My Sister's Grave (Tracy Crosswhite, #1)(37)
Tracy regretted those previous visits. With the experience and training she’d received at the academy and as a patrol officer before becoming a detective, she knew she’d told House too much.
House shifted his gaze between her and Dan. “Am I getting warm?”
“Dan would like to ask you a few questions.”
“I’ll tell you what, when you’re ready to stop playing games and start talking like a normal human being instead of talking in cop speak, come back and see me.” House slid from the table.
Tracy said, “We leave and we don’t come back.”
“I leave and I don’t come back. You’re wasting my time. I have studying to do. I have finals coming up.”
Tracy stood. “Let’s go, Dan. You heard the man. He has studying to do.” She started from the table. “Maybe you can teach in here. By the time you’re done, you’d have tenure.” She got half a dozen steps before House spoke.
“Fine.”
She turned back. “Fine what?”
House bit at his lower lip. “Fine, I’ll answer attorney Dan’s questions.” He shrugged and smiled, but it looked forced. “Why not, right? Like I said, not a lot to do in here.” House sat and Tracy and Dan rejoined him at the table. “At least give me the courtesy of telling me why you came.”
“Dan has reviewed your file. Incompetence of legal counsel might be a basis for a new trial. I’m not interested in that.”
“You want to know who killed your sister,” House said. “So do I.”
“You told me once that you thought Calloway, or someone executing the search warrant, planted the earrings at your uncle’s property. Tell Dan.”
House shrugged. “How else did they get there?”
“The jury concluded you put them there,” Dan said.
“Do I look that stupid? I’d been in prison six years; why would I keep evidence that would put me back in here?”

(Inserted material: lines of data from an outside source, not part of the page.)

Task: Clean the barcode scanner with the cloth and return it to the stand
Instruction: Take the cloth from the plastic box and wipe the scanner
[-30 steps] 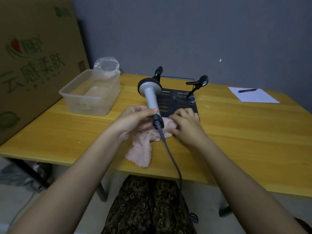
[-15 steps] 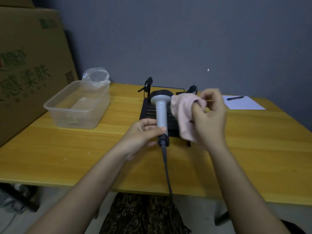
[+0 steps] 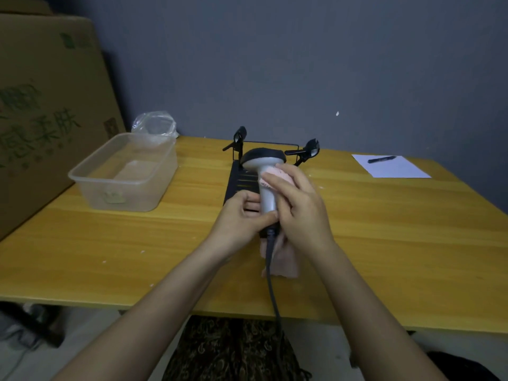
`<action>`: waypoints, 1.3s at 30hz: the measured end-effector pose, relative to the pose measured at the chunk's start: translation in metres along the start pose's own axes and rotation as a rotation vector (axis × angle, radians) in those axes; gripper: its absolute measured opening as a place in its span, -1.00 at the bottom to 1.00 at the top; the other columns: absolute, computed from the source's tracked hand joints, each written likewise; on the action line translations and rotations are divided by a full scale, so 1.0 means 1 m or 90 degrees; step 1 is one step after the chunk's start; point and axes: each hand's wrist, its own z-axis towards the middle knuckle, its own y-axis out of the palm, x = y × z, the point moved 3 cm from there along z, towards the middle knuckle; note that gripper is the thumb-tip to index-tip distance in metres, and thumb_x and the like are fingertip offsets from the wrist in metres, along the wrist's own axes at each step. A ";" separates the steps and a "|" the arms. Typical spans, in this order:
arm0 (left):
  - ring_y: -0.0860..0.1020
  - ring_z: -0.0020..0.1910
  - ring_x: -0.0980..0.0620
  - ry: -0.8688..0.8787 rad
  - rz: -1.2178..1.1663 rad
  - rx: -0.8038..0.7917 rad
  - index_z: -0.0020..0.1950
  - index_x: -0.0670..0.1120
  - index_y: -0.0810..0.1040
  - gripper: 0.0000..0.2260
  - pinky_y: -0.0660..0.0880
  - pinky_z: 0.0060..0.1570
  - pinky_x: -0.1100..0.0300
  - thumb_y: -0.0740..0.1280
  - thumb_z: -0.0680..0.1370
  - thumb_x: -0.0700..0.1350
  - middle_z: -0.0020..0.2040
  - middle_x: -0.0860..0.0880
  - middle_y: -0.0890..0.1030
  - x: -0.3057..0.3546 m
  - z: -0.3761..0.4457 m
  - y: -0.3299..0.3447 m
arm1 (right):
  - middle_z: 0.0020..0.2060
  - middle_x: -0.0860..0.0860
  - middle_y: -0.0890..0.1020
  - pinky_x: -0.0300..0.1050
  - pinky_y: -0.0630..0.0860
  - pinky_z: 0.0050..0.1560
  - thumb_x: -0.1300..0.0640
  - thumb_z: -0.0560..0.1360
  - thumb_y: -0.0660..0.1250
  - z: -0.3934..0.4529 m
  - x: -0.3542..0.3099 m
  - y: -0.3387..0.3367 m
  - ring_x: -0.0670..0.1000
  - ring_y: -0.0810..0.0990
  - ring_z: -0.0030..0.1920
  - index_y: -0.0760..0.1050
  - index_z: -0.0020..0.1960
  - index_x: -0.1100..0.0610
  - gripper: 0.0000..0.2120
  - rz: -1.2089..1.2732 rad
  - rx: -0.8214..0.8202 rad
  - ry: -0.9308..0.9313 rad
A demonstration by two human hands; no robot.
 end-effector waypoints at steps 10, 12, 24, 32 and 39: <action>0.64 -0.06 0.00 -0.012 0.002 0.018 0.08 -0.14 0.50 -0.65 0.60 -0.04 0.17 0.51 0.35 -0.21 -0.05 -0.05 0.63 -0.006 0.003 -0.004 | 0.03 0.12 0.56 -0.12 0.42 -0.14 0.19 0.40 0.11 -0.001 -0.004 -0.013 0.09 0.46 -0.02 0.50 0.07 0.19 -0.69 -0.193 -0.165 -0.173; 0.64 -0.04 -0.01 -0.023 -0.010 0.030 0.07 -0.14 0.51 -0.64 0.59 -0.02 0.15 0.52 0.34 -0.21 -0.02 -0.09 0.65 -0.009 0.004 -0.005 | 0.04 0.10 0.55 -0.12 0.44 -0.11 0.16 0.45 0.11 -0.004 0.002 -0.020 0.09 0.50 -0.01 0.51 0.08 0.18 -0.70 -0.136 -0.188 -0.153; 0.61 -0.22 0.14 -0.028 -0.100 -0.002 0.12 -0.20 0.50 -0.70 0.54 -0.30 0.36 0.44 0.41 -0.26 -0.07 -0.07 0.62 0.002 0.001 -0.012 | -0.02 -0.05 0.54 -0.44 0.37 0.07 0.38 0.48 0.26 -0.002 0.017 -0.027 -0.25 0.49 0.05 0.55 0.03 0.01 -0.70 0.210 -0.101 0.056; 0.64 -0.33 0.22 -0.064 -0.268 0.003 -0.01 -0.09 0.51 -0.84 0.56 -0.35 0.33 0.36 0.47 -0.28 -0.15 -0.04 0.62 0.004 0.003 -0.012 | 0.02 0.01 0.56 -0.40 0.40 0.09 0.40 0.48 0.26 -0.025 0.006 -0.014 -0.22 0.51 0.08 0.55 0.01 0.05 -0.72 0.262 -0.048 0.059; 0.63 -0.32 0.21 -0.080 -0.281 0.011 -0.06 -0.09 0.51 -0.91 0.61 -0.24 0.24 0.36 0.48 -0.25 -0.21 -0.02 0.63 0.002 0.007 -0.010 | 0.01 0.05 0.53 -0.25 0.44 0.09 0.40 0.47 0.20 -0.020 0.009 -0.023 -0.06 0.51 0.07 0.57 0.03 0.19 -0.75 0.145 -0.043 -0.019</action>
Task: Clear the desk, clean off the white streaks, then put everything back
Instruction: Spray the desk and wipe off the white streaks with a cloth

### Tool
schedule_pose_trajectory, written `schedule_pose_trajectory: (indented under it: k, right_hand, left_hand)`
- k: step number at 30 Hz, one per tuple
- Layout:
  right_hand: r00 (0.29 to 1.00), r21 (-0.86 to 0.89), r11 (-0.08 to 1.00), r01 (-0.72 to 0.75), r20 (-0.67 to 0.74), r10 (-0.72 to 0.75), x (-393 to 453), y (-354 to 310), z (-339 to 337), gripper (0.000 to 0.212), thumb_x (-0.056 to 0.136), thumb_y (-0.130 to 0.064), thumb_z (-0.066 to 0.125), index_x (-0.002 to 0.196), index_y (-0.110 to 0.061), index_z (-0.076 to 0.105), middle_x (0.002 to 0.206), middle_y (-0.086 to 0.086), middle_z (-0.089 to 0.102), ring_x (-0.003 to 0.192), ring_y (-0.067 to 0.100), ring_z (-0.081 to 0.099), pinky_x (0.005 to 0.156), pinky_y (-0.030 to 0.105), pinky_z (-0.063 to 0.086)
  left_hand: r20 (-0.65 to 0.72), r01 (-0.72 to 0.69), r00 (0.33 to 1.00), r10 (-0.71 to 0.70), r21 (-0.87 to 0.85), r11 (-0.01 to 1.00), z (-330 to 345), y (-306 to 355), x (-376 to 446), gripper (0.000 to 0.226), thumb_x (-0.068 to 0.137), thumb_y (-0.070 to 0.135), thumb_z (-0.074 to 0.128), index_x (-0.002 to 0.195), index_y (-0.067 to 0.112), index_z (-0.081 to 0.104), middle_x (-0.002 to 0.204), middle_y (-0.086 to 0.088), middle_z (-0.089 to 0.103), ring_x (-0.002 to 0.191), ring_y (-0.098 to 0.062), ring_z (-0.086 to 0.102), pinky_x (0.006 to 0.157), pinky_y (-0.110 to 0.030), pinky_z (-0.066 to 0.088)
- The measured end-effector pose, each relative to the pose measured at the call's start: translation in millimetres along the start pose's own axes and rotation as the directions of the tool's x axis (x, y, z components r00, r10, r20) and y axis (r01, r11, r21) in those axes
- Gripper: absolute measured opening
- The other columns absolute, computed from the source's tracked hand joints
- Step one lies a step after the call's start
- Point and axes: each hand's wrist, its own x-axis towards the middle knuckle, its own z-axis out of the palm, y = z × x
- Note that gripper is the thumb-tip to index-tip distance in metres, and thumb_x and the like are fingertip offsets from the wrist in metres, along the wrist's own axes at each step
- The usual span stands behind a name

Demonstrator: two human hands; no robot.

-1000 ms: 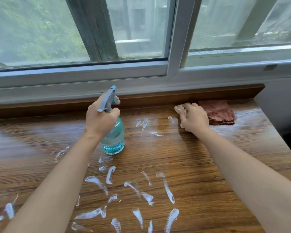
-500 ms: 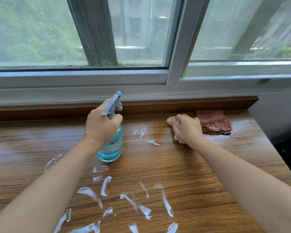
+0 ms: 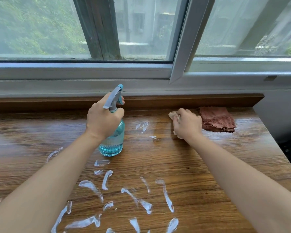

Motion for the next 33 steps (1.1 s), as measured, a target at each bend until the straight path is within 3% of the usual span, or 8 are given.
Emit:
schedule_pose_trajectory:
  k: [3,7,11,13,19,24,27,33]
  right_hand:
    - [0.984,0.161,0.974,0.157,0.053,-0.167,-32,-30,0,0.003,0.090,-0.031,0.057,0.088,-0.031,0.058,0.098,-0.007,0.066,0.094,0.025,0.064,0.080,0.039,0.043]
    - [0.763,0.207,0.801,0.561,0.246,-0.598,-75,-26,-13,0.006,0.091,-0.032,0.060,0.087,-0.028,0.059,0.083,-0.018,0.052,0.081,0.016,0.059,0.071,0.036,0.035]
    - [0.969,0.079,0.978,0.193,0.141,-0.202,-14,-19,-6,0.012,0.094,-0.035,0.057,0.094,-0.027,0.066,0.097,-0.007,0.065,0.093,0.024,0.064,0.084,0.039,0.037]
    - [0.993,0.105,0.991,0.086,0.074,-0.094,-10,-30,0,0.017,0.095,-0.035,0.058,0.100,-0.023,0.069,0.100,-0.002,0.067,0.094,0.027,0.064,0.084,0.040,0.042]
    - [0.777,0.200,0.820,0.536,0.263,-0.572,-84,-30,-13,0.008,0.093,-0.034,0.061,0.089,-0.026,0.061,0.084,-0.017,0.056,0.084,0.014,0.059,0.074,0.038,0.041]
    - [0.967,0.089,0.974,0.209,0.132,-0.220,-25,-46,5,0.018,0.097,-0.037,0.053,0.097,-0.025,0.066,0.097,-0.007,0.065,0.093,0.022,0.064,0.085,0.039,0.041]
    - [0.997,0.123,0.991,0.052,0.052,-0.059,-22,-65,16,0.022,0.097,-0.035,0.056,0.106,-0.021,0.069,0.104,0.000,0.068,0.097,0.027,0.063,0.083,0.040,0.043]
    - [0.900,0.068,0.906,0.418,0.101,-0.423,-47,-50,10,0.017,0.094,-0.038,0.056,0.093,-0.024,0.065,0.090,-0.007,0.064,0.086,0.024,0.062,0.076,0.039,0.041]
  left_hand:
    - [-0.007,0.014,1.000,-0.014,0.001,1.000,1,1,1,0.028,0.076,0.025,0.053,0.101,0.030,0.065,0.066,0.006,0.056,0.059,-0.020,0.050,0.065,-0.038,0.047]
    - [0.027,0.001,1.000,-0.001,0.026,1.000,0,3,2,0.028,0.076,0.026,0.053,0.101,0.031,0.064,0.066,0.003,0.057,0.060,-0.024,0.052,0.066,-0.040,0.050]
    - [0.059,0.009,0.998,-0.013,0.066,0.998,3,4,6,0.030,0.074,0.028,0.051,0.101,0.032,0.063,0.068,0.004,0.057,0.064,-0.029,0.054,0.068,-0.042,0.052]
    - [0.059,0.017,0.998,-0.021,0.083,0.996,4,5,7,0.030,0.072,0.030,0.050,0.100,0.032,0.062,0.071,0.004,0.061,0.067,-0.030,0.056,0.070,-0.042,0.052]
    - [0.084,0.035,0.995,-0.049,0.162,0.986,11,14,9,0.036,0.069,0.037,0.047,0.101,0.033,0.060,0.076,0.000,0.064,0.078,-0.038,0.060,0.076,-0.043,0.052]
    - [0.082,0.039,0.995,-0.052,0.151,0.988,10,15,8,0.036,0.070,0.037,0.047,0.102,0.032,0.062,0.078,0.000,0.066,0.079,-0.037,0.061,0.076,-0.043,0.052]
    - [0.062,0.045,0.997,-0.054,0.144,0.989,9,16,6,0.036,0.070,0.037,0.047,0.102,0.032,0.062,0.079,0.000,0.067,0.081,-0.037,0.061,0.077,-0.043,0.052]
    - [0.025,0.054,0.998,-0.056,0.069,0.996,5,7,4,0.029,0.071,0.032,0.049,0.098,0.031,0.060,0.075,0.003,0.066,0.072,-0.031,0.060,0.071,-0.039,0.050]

“Why would Calloway or anyone else frame you?” Dan asked.
“Because they couldn’t find her killer, and I was the monster living in the mountains above the quaint little village, and I made people uncomfortable. They wanted to get rid of me.”
“You have any evidence to support that?”
Tracy relaxed a bit. Now that he was in his element, Dan seemed more assured, confident, and less intimidated by House or their surroundings.
“I don’t know,” House said, looking between them. “Do I?”
“They ran a DNA test on the strands of blonde hair they found in your truck,” Tracy lied. “They confirmed they belonged to Sarah. A billion-to-one odds.”
“The odds are irrelevant if someone else put them there.”
“You told Calloway you’d been out drinking and picked Sarah up and gave her a ride,” Dan said.
“I didn’t tell him anything of the sort. I wasn’t even out that night. I was asleep. I would have been pretty stupid to make up a story so easy to refute.”
“The witness says he saw your truck on the county road,” Dan said.
“Ryan Hagen,” House said with sarcasm. “The traveling auto-parts salesman. Convenient he would come forward after so much time had passed.”
“You think he lied too. Why?” Dan asked.
“Calloway needed to put my alibi into question so he could obtain the search warrants. Before Hagen, Calloway’s investigation was going nowhere.”
“But why would Hagen lie and risk criminal prosecution?”
“I don’t know, maybe to collect the ten-thousand-dollar reward being offered.”
“No evidence of that,” Dan said. Tracy had never found any proof of payment from her father to Ryan Hagen, and Hagen had denied receiving the reward at trial.
“Who was going to call him on it?” House let his question linger as he considered them both. “Who was a jury going to believe, a convicted rapist or Joe Q. Citizen? Putting me on the stand to refute it was the stupidest thing Finn could have done. It allowed them to ask me questions about my prior rape conviction.”
“What about the blood they found in your truck?” Tracy asked.
House shifted his attention to Dan. “Mine. I didn’t lie about it. I told Calloway I cut myself in the shop. I went to the truck for my smokes before I went inside.” He looked to Tracy. “And don’t insult me anymore about DNA. If they’d run a DNA test on the blood and proven it was your sister’s, you wouldn’t be sitting here. Why are you here?”
“If we were to get involved,” Tracy said, “you’d need to cooperate fully. If at any time I think you’re not telling the truth, we walk.”
“I’m the only one who told the truth about that night.” House sat back from the table. “Get involved how?”
Tracy nodded to Dan. He said, “I believe there could be new evidence, unavailable at your trial, which now raises a reasonable doubt about your guilt.”
“Such as?”
“Before I discuss specifics, I need to first know if you want my assistance.”
House studied him. “Do I want to retain you as my attorney, which would protect our conversations as privileged, and in which case Detective Tracy here would need to leave the table?”